Chillionice · 08/06/2021 22:44

It’s been a long day in many ways but I wanted to reply to these last few posts to reassure you that tonight has secured a better morning for me tomorrow.
There is obvs a lot of backstory to my present situation which I’d like to share but it’s too long to go into here. In short, over the last 7 years I have negotiated separation at least 3 times. I have openly discussed our problems with one of his sisters in particular who are all to aware of his behaviours. My family are not local so cannot offer any temporary home.
Tonight I have put a stop to the daily sex expectation. I know enough from past experience & counselling to now expect shocked acceptance followed by raging anger in a few days and weeks of passive aggression. I can’t deal with this now on top of bloody lockdown & self isolating children but will not lay down & roll over in the hope it will all go away for a while.
I’ll listen to the birds in the morning.
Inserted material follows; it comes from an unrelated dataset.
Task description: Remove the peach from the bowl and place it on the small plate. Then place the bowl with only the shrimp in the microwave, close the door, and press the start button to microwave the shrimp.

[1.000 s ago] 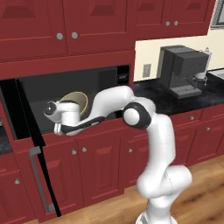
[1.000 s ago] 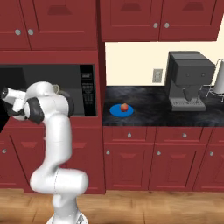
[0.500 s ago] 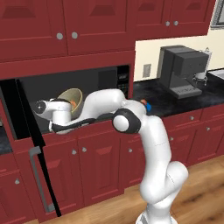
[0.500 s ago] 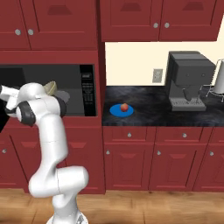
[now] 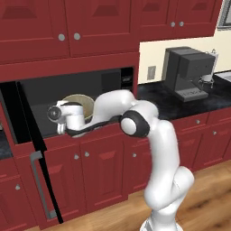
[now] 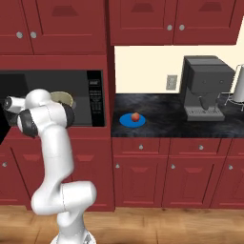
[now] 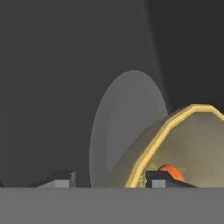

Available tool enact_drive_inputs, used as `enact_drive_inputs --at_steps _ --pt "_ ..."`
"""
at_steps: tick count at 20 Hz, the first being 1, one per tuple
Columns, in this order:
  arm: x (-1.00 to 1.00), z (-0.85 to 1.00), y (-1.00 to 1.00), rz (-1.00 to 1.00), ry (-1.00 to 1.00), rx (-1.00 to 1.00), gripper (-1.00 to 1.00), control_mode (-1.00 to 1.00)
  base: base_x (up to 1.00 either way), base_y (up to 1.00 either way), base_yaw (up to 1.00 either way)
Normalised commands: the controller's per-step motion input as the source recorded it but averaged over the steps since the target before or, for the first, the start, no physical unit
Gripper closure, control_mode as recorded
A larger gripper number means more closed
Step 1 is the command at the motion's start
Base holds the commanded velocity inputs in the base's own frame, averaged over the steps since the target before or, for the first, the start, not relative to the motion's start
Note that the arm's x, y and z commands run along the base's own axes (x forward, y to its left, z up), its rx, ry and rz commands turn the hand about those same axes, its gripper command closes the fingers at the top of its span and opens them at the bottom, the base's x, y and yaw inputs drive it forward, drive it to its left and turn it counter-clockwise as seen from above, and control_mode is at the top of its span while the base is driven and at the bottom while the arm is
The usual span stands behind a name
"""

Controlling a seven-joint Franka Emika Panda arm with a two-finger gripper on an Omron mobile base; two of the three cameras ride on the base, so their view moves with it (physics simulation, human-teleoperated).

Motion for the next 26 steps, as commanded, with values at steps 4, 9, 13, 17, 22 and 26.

And the day after. And the one after that.

OP posts:
Surfingwaves · 08/06/2021 22:46

Well done. You're brave and strong OP Thanks

BonnieDundee · 08/06/2021 23:03

Well done OP. I hope you can enjoy waking up tomorrow morning and feeling free of having to have sex you don't want. Take time to think about the future possibly away from the rages and sulking Flowers

vimtosogood · 08/06/2021 23:11

You clearly don't love him so why put up with this pretence?